TASK REQUIREMENTS: Within the lines below, the span from the line with "job: trace every instance of the robot arm" to the line with "target: green table", both ends included, is to be reproduced exactly, with pictures omitted.

[Records from a data source]
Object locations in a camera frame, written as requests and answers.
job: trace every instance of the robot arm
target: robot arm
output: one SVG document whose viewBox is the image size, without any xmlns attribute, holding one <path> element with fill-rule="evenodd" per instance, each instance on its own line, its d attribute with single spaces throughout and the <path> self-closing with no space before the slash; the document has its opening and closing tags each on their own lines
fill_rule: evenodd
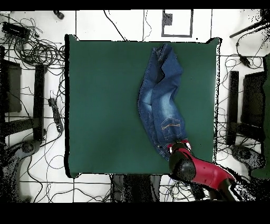
<svg viewBox="0 0 270 224">
<path fill-rule="evenodd" d="M 214 163 L 195 158 L 183 143 L 173 145 L 169 165 L 173 179 L 208 187 L 212 199 L 217 198 L 213 194 L 216 192 L 223 201 L 255 200 L 230 173 Z"/>
</svg>

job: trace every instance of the tripod leg
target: tripod leg
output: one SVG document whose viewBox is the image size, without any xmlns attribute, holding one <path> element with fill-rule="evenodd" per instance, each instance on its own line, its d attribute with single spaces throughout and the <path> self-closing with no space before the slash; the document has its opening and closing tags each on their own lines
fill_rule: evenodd
<svg viewBox="0 0 270 224">
<path fill-rule="evenodd" d="M 242 30 L 240 30 L 240 31 L 238 31 L 238 32 L 236 32 L 236 33 L 234 33 L 234 34 L 232 34 L 232 35 L 230 36 L 230 38 L 234 38 L 235 36 L 237 36 L 237 35 L 239 35 L 239 34 L 241 34 L 241 33 L 244 33 L 244 32 L 246 32 L 246 31 L 248 31 L 248 30 L 252 30 L 252 29 L 254 29 L 254 28 L 257 28 L 257 27 L 259 27 L 259 26 L 261 26 L 261 25 L 265 25 L 265 24 L 266 24 L 265 21 L 259 21 L 259 22 L 255 23 L 255 24 L 253 24 L 253 25 L 251 25 L 251 26 L 249 26 L 249 27 L 247 27 L 247 28 L 244 28 L 244 29 L 242 29 Z"/>
</svg>

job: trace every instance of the green table
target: green table
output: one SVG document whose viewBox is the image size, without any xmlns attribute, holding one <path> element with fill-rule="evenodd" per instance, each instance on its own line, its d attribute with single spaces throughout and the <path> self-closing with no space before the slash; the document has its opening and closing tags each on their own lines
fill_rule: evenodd
<svg viewBox="0 0 270 224">
<path fill-rule="evenodd" d="M 72 35 L 65 41 L 69 172 L 168 174 L 168 162 L 150 144 L 137 109 L 151 48 L 163 43 L 77 41 Z M 192 151 L 208 162 L 213 161 L 219 43 L 218 38 L 171 43 L 184 69 L 175 103 L 185 119 Z"/>
</svg>

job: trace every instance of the blue jeans
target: blue jeans
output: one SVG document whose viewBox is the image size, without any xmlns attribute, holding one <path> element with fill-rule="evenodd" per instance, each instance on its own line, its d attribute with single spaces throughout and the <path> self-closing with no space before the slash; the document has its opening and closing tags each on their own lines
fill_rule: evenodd
<svg viewBox="0 0 270 224">
<path fill-rule="evenodd" d="M 182 67 L 170 45 L 153 48 L 138 98 L 138 110 L 156 151 L 169 160 L 167 146 L 187 139 L 185 122 L 174 104 Z"/>
</svg>

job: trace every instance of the jeans pocket
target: jeans pocket
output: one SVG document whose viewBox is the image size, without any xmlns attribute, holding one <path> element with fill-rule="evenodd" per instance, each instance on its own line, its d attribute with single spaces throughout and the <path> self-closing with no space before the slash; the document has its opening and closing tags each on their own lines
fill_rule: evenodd
<svg viewBox="0 0 270 224">
<path fill-rule="evenodd" d="M 165 140 L 175 140 L 181 135 L 181 121 L 168 117 L 166 118 L 162 124 L 161 129 L 164 135 Z"/>
</svg>

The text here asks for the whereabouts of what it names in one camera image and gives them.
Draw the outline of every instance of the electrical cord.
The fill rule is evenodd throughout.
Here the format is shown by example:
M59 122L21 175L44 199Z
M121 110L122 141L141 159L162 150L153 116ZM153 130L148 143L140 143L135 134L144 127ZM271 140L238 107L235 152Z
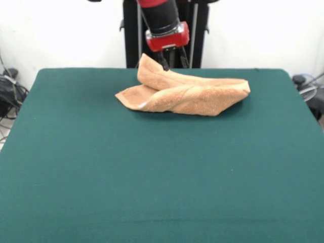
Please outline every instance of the electrical cord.
M2 67L4 67L4 70L7 71L7 73L9 74L10 77L12 77L11 73L9 72L9 70L6 68L6 66L4 64L4 61L3 61L2 55L1 55L1 50L0 50L0 62L1 62Z
M308 85L311 84L312 82L315 82L315 81L317 82L317 80L320 79L320 78L323 77L323 76L324 76L324 72L321 73L319 76L314 77L314 78L312 78L311 80L305 82L305 83L302 84L300 87L303 88L303 87L308 86Z
M5 143L5 140L7 139L7 136L6 137L3 137L0 139L0 143Z
M4 68L3 74L0 74L0 122L3 119L14 120L18 115L18 112L29 94L29 90L20 85L16 80L18 71L14 68L7 69L2 60L0 54L0 63ZM9 113L13 111L16 116L9 116ZM10 130L10 127L0 124L0 128ZM7 136L0 130L1 138L0 144L4 144Z
M311 87L308 87L308 88L305 88L305 89L299 91L299 94L304 95L304 94L314 90L314 92L310 96L308 96L307 98L304 98L304 101L307 102L307 101L309 101L309 100L311 100L311 99L313 99L315 97L315 95L317 94L318 89L324 89L324 85L322 85L322 86L312 85Z

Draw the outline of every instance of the towel fold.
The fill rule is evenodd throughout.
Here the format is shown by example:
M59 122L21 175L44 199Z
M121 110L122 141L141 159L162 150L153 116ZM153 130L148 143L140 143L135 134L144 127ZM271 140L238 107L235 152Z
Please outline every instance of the towel fold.
M217 116L250 93L247 80L203 78L164 71L146 54L140 59L137 79L141 85L115 96L128 109L144 112Z

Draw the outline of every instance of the black cable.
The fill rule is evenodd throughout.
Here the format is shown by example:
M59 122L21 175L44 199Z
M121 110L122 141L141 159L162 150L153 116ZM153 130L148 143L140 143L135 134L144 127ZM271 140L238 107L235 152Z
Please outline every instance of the black cable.
M323 73L321 73L319 76L317 76L317 77L315 77L315 78L313 78L313 79L311 79L310 81L307 81L307 82L305 82L304 84L302 84L300 87L301 88L303 88L303 87L305 87L305 86L307 86L307 85L309 85L309 84L311 84L312 82L314 82L314 81L316 81L316 80L318 80L318 79L320 79L321 77L323 77L324 76L324 72Z
M7 137L8 137L8 136L1 138L1 139L0 139L0 142L6 140Z
M5 63L4 63L3 59L2 59L2 56L1 56L1 50L0 50L0 62L1 62L1 64L2 64L2 67L4 67L4 70L7 71L7 73L9 74L10 77L12 77L11 73L10 73L9 70L6 68Z

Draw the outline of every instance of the green felt tabletop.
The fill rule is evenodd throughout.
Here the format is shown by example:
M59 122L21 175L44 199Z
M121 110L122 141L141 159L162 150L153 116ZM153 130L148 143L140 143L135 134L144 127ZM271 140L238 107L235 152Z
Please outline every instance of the green felt tabletop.
M136 70L41 70L0 153L0 242L324 242L324 136L287 73L178 71L251 94L142 113L114 97Z

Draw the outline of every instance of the white wall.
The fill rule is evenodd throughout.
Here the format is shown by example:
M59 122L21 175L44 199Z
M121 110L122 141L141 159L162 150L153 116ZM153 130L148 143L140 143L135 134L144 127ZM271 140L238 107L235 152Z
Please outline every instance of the white wall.
M30 88L44 67L125 67L122 0L0 0L0 49ZM324 2L220 0L202 67L324 71Z

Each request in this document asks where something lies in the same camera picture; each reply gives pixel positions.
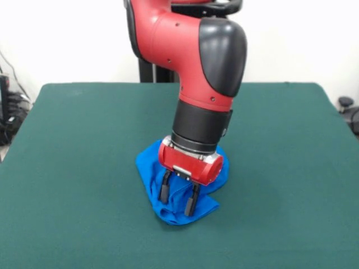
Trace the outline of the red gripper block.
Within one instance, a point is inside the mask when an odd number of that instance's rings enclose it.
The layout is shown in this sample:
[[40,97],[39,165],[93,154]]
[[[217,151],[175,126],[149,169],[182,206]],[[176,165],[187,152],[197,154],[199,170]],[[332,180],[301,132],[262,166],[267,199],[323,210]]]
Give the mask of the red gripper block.
[[200,184],[209,185],[216,180],[224,164],[224,157],[215,152],[212,155],[204,156],[203,159],[200,159],[198,156],[191,156],[174,147],[161,143],[158,158],[160,164],[167,168],[160,186],[159,201],[168,202],[170,179],[175,171],[183,175],[185,179],[188,178],[195,182],[185,208],[185,215],[192,216],[199,198]]

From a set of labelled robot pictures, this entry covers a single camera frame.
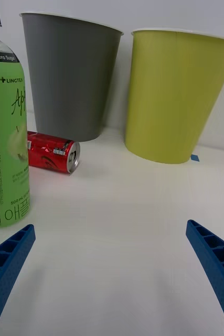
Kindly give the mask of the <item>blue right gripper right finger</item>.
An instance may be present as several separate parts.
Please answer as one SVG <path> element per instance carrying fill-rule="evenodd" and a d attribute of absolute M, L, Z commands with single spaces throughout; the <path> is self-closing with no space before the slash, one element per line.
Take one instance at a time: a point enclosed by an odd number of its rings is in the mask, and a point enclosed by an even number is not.
<path fill-rule="evenodd" d="M 186 237 L 224 312 L 224 240 L 194 220 L 187 222 Z"/>

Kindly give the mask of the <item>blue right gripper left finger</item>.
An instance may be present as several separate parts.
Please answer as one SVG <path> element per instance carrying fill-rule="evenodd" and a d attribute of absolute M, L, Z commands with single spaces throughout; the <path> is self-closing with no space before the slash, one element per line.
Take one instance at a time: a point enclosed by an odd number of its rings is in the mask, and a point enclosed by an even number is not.
<path fill-rule="evenodd" d="M 35 240 L 29 224 L 0 244 L 0 316 Z"/>

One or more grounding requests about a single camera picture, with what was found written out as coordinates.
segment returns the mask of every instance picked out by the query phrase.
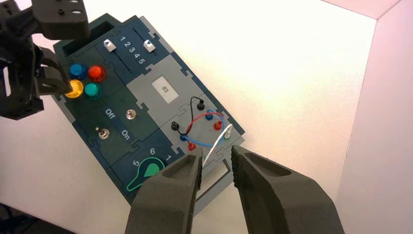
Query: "black connector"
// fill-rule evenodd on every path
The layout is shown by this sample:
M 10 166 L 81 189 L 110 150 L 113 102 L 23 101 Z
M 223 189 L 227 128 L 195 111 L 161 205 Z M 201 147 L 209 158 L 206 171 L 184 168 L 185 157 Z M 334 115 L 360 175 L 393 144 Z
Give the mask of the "black connector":
M 196 108 L 197 108 L 199 111 L 204 110 L 204 109 L 205 109 L 204 100 L 200 99 L 198 105 L 196 105 Z
M 171 123 L 170 128 L 171 128 L 172 130 L 174 130 L 174 131 L 178 131 L 178 129 L 179 129 L 179 124 L 174 121 L 174 122 Z

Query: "white backdrop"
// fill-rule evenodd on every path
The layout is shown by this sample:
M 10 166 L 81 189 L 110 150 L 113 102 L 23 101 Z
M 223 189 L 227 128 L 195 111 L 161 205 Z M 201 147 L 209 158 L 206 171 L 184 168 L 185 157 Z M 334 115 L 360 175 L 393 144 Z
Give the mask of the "white backdrop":
M 244 127 L 244 147 L 315 179 L 336 199 L 374 19 L 318 0 L 85 5 L 89 20 L 144 15 Z M 0 202 L 78 233 L 123 233 L 129 205 L 43 99 L 43 112 L 0 120 Z M 245 232 L 232 186 L 194 218 L 193 233 Z

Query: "robotic arm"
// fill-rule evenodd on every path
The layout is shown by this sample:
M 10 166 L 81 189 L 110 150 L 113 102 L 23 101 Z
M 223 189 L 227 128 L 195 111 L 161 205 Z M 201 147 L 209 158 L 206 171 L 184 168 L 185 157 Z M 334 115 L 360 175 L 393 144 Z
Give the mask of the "robotic arm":
M 41 95 L 71 91 L 55 54 L 33 44 L 31 35 L 78 39 L 90 34 L 82 1 L 32 0 L 32 4 L 20 11 L 14 0 L 0 3 L 0 116 L 15 120 L 42 111 Z
M 241 146 L 232 147 L 234 184 L 250 234 L 343 234 L 336 207 L 311 178 Z M 189 234 L 202 156 L 188 155 L 145 181 L 126 234 Z

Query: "yellow push button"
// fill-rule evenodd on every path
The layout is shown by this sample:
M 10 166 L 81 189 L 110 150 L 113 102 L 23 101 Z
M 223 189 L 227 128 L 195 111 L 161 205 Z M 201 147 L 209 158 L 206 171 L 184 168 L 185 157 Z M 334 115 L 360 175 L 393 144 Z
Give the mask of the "yellow push button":
M 70 81 L 70 86 L 72 91 L 65 94 L 68 98 L 78 98 L 83 93 L 83 83 L 78 79 L 73 79 Z

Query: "white wall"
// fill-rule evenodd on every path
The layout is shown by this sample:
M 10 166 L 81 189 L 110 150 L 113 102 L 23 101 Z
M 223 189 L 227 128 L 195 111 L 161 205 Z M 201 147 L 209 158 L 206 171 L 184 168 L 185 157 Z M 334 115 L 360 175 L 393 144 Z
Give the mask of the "white wall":
M 400 0 L 323 0 L 339 7 L 378 19 Z
M 413 0 L 379 19 L 337 199 L 348 234 L 413 233 Z

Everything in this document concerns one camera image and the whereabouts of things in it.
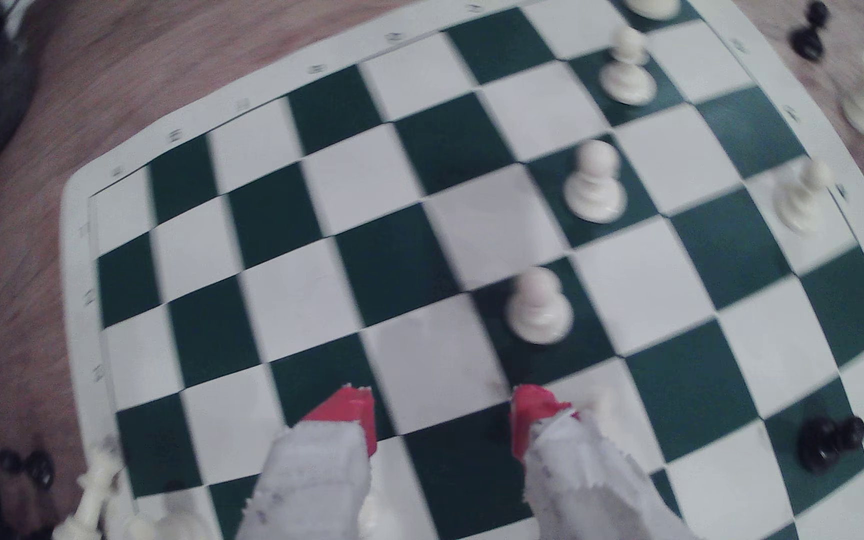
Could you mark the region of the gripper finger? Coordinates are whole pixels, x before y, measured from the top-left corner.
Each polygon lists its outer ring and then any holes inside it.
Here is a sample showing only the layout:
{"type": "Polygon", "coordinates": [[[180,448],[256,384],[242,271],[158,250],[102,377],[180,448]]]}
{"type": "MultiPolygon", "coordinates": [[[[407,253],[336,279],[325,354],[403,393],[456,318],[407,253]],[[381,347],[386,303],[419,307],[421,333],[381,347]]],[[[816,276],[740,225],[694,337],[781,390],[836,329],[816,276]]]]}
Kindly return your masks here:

RESPONSE TO THE EXERCISE:
job: trace every instance of the robot arm
target: robot arm
output: one SVG document whose viewBox is the image size, without any xmlns attribute, holding one <path> element with fill-rule="evenodd" per instance, each instance on its own line, its d attribute with single spaces throughout and the <path> self-closing with no space before the slash; the document has its opening and closing tags each on their own lines
fill_rule: evenodd
<svg viewBox="0 0 270 224">
<path fill-rule="evenodd" d="M 214 163 L 195 158 L 183 143 L 173 145 L 169 165 L 173 179 L 208 187 L 212 199 L 217 198 L 213 194 L 216 192 L 223 201 L 255 200 L 230 173 Z"/>
</svg>

job: trace every instance of the tripod leg
target: tripod leg
output: one SVG document whose viewBox is the image size, without any xmlns attribute, holding one <path> element with fill-rule="evenodd" per instance, each instance on its own line, its d attribute with single spaces throughout and the <path> self-closing with no space before the slash; the document has its opening and closing tags each on their own lines
fill_rule: evenodd
<svg viewBox="0 0 270 224">
<path fill-rule="evenodd" d="M 242 30 L 240 30 L 240 31 L 238 31 L 238 32 L 236 32 L 236 33 L 234 33 L 234 34 L 232 34 L 232 35 L 230 36 L 230 38 L 234 38 L 235 36 L 237 36 L 237 35 L 239 35 L 239 34 L 241 34 L 241 33 L 244 33 L 244 32 L 246 32 L 246 31 L 248 31 L 248 30 L 252 30 L 252 29 L 254 29 L 254 28 L 257 28 L 257 27 L 259 27 L 259 26 L 261 26 L 261 25 L 265 25 L 265 24 L 266 24 L 265 21 L 259 21 L 259 22 L 255 23 L 255 24 L 253 24 L 253 25 L 251 25 L 251 26 L 249 26 L 249 27 L 247 27 L 247 28 L 244 28 L 244 29 L 242 29 Z"/>
</svg>

job: trace every instance of the green table
target: green table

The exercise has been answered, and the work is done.